Before we go, in addition to the solo record Keane released its first new song in a few years last year, “Tear Up This Town” from the movie A Monster Calls, which I quite enjoyed even though it hasn’t done well at the box office, so hopefully more people will check it out. How did that song come together and you get involved in that film?
Well, J.A. Bayona, who directed it, is an old friend of the band’s. Probably right back to the Hopes and Fears days, he’s been in touch and has wanted to work with us for something. We just had to find the right thing.
Actually, the “Disconnected” video from Strangeland was the first thing we did with him, which is definitely my proudest moment in terms of music videos I’ve been a part of. He brought a whole crew of absolutely top professionals and did it on a shoestring budget, and made something that is pretty amazing and won some awards. So that was great.

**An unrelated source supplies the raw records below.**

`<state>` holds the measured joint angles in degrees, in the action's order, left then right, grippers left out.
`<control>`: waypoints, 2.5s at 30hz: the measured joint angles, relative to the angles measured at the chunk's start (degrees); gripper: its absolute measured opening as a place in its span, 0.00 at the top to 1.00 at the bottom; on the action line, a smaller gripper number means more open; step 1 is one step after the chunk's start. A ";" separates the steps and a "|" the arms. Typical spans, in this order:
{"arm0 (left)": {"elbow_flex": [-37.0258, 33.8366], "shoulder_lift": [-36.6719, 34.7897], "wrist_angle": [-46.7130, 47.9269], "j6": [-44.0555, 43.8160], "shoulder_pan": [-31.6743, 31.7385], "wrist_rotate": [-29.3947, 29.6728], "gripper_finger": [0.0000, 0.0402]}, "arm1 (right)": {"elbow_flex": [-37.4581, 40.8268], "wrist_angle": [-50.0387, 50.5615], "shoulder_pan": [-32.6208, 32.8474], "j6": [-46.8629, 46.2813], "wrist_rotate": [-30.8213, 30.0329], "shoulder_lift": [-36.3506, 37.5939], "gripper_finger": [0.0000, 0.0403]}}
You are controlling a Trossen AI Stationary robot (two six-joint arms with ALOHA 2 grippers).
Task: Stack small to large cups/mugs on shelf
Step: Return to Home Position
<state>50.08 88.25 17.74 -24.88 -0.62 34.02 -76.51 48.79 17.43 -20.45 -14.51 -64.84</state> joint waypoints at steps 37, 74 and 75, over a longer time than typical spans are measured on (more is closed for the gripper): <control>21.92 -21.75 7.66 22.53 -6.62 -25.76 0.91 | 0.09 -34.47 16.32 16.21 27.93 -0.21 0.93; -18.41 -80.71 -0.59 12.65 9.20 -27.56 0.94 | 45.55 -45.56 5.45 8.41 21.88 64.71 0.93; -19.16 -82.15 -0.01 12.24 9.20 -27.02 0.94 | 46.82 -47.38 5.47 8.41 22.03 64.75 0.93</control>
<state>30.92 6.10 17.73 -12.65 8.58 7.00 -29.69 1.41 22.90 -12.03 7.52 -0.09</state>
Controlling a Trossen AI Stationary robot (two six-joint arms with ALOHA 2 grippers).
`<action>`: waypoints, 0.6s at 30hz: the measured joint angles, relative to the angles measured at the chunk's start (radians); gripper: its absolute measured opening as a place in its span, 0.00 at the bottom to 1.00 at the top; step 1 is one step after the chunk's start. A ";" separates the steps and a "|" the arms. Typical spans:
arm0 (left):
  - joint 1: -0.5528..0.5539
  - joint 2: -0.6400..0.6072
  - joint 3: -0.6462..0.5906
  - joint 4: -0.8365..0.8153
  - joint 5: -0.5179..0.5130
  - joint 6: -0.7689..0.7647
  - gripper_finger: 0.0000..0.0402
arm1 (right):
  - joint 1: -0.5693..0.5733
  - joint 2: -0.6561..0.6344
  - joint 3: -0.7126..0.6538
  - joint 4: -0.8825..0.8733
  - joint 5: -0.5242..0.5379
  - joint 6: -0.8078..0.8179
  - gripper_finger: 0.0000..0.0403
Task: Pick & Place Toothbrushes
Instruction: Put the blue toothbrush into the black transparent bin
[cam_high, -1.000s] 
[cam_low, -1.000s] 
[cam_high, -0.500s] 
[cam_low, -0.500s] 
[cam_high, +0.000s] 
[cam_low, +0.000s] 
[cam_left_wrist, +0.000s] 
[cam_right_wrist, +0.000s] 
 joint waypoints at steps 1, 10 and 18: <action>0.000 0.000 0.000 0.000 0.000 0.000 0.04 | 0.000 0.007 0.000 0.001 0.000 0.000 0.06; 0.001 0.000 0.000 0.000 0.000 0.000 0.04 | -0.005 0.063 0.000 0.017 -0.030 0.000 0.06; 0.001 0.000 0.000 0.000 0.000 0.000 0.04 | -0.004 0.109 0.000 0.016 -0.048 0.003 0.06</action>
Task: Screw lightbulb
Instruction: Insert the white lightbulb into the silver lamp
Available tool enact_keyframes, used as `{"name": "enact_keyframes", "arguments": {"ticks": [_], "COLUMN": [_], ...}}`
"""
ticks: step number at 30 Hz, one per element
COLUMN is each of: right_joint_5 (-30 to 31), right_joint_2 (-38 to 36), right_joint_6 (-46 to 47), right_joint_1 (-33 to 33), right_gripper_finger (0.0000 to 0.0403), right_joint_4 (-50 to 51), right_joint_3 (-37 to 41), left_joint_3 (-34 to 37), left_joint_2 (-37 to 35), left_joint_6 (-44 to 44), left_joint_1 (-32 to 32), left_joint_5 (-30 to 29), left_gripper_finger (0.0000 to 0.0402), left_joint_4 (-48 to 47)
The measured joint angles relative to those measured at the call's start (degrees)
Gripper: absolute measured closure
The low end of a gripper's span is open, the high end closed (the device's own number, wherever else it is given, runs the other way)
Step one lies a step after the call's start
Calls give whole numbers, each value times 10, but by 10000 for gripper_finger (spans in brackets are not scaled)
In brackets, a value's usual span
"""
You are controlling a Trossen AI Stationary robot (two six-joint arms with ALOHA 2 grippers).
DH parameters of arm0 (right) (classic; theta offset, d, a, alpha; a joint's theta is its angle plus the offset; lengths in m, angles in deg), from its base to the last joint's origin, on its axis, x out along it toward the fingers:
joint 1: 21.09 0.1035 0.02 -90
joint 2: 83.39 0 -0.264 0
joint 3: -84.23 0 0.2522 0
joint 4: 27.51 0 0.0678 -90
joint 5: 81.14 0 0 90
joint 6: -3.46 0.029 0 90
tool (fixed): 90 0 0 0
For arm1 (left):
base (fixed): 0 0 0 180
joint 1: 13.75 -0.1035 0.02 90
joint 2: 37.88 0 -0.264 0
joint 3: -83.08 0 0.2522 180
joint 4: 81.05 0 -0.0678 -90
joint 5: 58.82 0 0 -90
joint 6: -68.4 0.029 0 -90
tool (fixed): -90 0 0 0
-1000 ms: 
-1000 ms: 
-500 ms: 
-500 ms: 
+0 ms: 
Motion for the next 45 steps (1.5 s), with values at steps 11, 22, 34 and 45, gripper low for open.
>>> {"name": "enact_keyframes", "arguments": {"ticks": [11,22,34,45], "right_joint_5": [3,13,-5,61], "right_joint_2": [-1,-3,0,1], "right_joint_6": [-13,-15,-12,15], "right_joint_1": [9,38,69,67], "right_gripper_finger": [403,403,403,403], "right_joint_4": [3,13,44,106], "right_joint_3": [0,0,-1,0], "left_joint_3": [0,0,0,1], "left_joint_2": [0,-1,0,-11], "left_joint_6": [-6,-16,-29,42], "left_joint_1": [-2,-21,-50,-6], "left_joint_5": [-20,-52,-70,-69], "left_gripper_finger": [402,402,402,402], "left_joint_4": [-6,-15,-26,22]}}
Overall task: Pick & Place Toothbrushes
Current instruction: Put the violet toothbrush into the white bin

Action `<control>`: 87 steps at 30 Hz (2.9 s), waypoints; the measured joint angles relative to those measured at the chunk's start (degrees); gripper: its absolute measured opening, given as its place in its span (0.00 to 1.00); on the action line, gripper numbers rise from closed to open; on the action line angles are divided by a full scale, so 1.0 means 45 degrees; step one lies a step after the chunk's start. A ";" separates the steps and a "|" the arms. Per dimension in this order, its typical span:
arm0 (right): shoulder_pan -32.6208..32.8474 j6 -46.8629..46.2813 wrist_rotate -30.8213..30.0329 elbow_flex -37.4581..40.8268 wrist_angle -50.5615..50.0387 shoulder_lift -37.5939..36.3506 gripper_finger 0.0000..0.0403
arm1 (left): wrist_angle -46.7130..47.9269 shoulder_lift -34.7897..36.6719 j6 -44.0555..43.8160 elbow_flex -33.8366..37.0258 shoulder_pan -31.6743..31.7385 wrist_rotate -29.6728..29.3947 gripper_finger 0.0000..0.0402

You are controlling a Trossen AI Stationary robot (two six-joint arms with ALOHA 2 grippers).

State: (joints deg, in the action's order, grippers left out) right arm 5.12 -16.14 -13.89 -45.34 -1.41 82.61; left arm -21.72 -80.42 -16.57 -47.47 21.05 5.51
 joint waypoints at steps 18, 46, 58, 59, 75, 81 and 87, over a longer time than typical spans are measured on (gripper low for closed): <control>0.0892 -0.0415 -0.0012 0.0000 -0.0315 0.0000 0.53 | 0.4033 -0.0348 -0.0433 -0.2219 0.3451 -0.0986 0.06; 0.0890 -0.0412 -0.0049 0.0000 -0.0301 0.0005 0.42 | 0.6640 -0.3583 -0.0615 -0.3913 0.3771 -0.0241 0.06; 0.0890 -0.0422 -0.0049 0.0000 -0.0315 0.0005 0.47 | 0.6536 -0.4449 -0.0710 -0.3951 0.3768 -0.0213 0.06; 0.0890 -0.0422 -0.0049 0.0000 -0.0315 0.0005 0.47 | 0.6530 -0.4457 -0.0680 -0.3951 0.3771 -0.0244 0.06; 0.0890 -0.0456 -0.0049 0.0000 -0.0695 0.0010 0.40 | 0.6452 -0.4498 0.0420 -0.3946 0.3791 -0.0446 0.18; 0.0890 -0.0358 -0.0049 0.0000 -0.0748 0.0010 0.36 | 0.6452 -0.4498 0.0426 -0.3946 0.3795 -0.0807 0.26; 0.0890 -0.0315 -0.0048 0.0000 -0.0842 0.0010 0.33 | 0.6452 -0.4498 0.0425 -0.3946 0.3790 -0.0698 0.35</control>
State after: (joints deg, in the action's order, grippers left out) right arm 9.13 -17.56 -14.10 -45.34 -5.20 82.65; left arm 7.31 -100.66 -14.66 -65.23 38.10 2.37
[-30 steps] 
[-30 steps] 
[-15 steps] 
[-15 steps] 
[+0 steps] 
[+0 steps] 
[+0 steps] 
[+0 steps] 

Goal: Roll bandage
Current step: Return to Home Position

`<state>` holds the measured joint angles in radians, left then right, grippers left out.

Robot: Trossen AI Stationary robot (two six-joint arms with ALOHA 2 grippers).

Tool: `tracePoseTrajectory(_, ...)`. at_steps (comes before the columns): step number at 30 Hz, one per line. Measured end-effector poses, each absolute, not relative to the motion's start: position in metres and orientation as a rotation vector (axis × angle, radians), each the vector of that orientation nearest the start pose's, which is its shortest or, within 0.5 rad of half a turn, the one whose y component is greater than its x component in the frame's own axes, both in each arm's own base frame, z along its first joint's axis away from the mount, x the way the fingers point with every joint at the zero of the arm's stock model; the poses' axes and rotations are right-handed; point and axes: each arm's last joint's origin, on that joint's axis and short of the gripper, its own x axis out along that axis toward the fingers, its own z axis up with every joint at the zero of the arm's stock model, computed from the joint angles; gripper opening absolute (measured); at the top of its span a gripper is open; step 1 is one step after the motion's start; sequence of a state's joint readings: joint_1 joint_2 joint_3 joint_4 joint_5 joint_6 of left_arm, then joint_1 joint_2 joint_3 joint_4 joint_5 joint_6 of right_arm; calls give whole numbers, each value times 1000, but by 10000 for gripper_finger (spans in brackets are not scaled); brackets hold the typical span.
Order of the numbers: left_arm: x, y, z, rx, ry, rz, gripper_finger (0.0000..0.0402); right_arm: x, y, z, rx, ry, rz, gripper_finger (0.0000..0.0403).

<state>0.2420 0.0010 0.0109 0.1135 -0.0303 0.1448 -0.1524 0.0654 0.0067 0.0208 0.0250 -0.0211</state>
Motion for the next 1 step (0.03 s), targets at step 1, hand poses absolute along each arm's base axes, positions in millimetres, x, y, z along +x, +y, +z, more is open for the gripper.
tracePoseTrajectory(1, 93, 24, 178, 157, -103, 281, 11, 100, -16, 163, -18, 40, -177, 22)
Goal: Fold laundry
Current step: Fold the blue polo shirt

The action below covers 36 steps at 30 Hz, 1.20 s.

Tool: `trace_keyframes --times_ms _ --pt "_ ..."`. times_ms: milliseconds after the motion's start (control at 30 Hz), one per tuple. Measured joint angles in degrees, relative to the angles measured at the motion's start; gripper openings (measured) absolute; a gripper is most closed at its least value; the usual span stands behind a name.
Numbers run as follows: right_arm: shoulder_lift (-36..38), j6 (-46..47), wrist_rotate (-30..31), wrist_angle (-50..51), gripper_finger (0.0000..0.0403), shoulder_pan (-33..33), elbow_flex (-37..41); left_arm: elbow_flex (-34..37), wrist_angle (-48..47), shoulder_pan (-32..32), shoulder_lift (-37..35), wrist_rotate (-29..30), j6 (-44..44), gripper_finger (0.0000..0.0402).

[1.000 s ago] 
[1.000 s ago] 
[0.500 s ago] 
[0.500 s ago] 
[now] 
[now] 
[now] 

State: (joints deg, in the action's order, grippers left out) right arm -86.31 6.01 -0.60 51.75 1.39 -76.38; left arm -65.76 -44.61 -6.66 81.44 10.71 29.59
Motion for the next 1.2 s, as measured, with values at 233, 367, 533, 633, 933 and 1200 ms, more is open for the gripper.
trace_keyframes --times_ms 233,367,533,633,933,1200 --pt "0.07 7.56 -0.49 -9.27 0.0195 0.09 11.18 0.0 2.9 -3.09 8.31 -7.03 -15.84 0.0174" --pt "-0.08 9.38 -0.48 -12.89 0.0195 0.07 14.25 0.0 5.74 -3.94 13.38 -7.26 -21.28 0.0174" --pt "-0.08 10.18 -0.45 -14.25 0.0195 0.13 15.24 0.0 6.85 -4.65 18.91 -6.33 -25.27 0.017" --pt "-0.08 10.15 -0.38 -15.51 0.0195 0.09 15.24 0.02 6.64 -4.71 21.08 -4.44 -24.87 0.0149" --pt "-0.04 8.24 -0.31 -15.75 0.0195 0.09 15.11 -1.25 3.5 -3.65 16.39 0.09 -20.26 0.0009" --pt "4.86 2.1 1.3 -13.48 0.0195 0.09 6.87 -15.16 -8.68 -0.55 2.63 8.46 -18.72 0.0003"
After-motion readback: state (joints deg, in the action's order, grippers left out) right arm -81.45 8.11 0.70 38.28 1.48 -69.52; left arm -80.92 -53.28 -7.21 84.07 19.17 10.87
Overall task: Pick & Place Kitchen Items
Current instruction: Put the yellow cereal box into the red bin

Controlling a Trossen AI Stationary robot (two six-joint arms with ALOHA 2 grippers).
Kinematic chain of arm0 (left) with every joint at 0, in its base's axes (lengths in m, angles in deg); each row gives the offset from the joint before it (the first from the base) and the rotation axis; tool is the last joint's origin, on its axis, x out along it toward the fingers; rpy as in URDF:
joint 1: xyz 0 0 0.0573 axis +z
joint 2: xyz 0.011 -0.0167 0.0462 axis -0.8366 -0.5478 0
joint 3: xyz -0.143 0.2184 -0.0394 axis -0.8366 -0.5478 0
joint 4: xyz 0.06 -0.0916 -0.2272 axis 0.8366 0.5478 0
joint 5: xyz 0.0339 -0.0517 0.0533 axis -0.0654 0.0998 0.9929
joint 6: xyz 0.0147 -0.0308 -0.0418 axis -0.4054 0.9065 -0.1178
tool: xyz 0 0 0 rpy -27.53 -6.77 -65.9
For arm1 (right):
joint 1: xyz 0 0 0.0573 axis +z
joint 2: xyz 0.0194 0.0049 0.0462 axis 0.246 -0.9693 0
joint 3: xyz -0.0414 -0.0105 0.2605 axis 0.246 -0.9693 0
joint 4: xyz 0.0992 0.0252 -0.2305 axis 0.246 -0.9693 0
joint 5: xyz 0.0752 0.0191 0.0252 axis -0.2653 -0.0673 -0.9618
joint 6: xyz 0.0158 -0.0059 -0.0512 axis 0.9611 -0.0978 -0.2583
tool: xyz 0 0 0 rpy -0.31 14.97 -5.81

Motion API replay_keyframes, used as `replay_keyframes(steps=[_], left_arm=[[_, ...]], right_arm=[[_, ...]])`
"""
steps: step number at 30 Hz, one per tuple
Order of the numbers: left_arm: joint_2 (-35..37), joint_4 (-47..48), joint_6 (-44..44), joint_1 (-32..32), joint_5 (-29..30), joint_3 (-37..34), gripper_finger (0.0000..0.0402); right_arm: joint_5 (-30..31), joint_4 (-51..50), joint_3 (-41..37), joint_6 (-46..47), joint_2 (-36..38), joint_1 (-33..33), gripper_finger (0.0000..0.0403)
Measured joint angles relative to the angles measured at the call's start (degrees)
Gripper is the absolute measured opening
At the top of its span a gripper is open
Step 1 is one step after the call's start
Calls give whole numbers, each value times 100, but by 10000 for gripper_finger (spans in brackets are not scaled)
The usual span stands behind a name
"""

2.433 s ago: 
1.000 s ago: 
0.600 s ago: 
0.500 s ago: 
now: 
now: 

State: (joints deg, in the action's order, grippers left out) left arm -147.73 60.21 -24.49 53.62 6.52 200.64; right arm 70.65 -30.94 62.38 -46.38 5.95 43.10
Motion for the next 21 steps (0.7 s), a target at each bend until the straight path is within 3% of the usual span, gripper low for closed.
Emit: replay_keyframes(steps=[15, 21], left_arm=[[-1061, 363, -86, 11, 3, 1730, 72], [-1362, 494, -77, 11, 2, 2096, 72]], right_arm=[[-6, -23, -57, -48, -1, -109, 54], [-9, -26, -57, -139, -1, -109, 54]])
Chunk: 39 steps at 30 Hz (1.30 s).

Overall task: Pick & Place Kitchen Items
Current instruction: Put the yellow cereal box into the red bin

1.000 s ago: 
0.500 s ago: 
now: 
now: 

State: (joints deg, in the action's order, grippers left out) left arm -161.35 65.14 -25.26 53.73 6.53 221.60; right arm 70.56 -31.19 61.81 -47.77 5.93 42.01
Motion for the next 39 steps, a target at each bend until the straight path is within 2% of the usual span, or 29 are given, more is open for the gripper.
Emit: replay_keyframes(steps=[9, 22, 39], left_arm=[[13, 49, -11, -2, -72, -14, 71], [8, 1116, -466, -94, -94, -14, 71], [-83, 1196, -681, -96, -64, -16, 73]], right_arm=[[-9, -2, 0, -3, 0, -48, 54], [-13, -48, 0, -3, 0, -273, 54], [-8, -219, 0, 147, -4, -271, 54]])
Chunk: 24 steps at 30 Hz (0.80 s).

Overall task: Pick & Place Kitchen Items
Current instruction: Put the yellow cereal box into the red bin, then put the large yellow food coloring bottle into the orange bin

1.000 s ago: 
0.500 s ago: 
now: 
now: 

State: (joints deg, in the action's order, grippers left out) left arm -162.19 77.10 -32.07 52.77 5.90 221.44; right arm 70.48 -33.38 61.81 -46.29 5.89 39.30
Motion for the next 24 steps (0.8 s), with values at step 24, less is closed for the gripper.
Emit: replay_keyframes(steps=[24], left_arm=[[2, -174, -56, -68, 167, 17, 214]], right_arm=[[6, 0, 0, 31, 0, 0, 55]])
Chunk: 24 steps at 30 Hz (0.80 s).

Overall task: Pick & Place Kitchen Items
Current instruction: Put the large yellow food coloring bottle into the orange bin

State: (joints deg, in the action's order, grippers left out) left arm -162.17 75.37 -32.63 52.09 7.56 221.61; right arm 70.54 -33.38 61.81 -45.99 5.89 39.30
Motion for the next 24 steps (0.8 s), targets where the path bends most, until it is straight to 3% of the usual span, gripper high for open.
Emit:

He kept in touch with Tim over the last couple of years, and he obviously had this film in the pipeline. The song originally was going to be used as part of a montage scene in the middle of the film, but it just didn’t feel right when it came to the edit. So sadly, for us at least [laughs], the song was moved to the end credits, although I think it still feels like it brings something to it. You just have to stick around until the very end [laughs].
But yeah, it’s a desperately sad film. I think that’s possibly the reason why it hasn’t done as well at the box office as you might hope. However, it is an absolutely beautiful film, and if you can cope with it emotionally then I think it’s really a fantastic work of art. So for us, it was lovely, and for me it was very simple. I just had to go to Tim’s studio and spend a couple of days laying down some vocals, which is always something I enjoy.
Through your journey and struggles you’re now at the point where you’re saying these last 12 months have been some of the happiest times of your life, and the album also kind of has that optimistic bent to it. Is that something you hope someone struggling with their own darkness can pull out of this, that there is a possible happy ending out there?
I do hope so and that’s definitely my impression from talking to people, even during shows but definitely after shows. Hearing through social media and stuff, that’s definitely my impression. It’s hard work being a human being [laughs]. I think we’re all just trying to figure out a way of getting through life in a way that makes it bearable.
Obviously, I made something that was very honest where I kind of open myself up. If it encourages people who are in a dark place, and it doesn’t have to be drug addiction. Any kind of mental illness or desperate time in people’s lives. If that sense of being candid and willing to talk instead of being closed off and trying to deal with it on your own, if me having that approach and talking about it through my music encourages people to do the same, then I’m very proud of it as a record and as an achievement. And it seems to be that way.
The thing about music is we’re all trying to connect, aren’t we? I think music is the single greatest art form in terms of connecting us all together. If I can play some small part in that, then I’m a happy man.